Now you've lost me. People don't code in assembly in unix because of "libraries"? Coding in assembler has something to do with data/code seperation? You have to be root to run assembler-coded apps in unix? Do you have any idea what you're talking about?

Anyway, this was why Windows was less secure and why MS wants you to switch to .NET

What the...?? What has .NET got to do with anything? You can write native c++ in a .NET application, therefore use of .NET is not inherently more secure than anything else.

Re:Honest question about security of unix systems (0)

Anonymous Coward | more than 3 years ago | (#36304776)

Of course very little to none of this applies to modern versions of Windows. I'd also recommend looking at EMET 2.1

Re:Honest question about security of unix systems (1)

toadlife (301863) | more than 3 years ago | (#36304592)

For years I have understood that Unix systems were less prone to security threats posed by malware/viruses/hackers due to the basic security model of unix.

For years you have been assuming something that isn't true. The basic Unix security model is nothing special.

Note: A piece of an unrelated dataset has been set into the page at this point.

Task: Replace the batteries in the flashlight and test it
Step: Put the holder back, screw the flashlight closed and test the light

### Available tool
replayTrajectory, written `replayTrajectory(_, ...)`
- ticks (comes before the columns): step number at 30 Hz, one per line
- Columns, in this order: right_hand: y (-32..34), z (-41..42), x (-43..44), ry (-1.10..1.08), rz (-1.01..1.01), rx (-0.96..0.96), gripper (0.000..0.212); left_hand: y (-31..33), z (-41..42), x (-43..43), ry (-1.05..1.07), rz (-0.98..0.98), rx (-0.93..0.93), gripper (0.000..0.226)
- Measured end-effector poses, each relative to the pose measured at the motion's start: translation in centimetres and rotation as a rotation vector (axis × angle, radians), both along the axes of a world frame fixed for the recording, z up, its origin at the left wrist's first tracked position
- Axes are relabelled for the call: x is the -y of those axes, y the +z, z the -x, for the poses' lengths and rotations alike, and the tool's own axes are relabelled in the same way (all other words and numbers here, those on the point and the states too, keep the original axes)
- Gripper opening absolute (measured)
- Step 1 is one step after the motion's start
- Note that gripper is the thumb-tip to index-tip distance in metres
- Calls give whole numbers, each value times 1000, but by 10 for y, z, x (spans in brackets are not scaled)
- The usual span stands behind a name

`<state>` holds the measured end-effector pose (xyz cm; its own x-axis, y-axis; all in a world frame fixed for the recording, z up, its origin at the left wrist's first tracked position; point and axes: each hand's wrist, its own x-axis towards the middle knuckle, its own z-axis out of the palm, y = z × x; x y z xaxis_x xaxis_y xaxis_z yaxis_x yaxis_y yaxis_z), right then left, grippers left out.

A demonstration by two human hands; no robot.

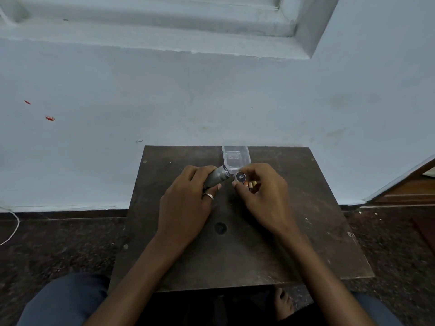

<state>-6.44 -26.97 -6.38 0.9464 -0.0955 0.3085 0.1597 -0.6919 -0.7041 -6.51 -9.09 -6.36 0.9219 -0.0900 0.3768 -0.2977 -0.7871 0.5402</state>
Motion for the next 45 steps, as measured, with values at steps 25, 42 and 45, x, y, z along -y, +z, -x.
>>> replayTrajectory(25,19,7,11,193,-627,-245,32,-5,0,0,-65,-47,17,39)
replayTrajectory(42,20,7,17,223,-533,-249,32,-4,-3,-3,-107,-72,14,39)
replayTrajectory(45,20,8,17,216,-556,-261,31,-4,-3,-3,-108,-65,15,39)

the argument against this is the large number of Linux servers which have never been successfully targeted by any major security threat.

The two main reasons for this are the lack of homogeneity among various Unix-type operation systems and the differing average competence level of Windows vs Unix admins.

Besides, major worm outbreaks have hit UNix sytems in the past. Google the IIS/Sadmind (it was quite impressive) worm. I was getting several hundred hits per day from infected Solaris servers while that thing was active.

Well it's a good thing (0)

Anonymous Coward | more than 3 years ago | (#36304002)

That they added an anti-virus system, but since this isn't a virus, I am not sure how it will help. Seems like they should have added an anti-trojan system instead. Then again, since Trojans rely on user stupidity, I am not sure how you can completely protect them. I mean if you enter your root password and ask the computer to install something, it should actually comply and do as you wish, even if the thing is something you are stupid to install.

Chet (1)

kervin (64171) | more than 3 years ago | (#36304022)

I haven't heard that name since I stopped reading "Hardy Boys" as a kid.

Re:Chet (0)

Anonymous Coward | more than 3 years ago | (#36304252)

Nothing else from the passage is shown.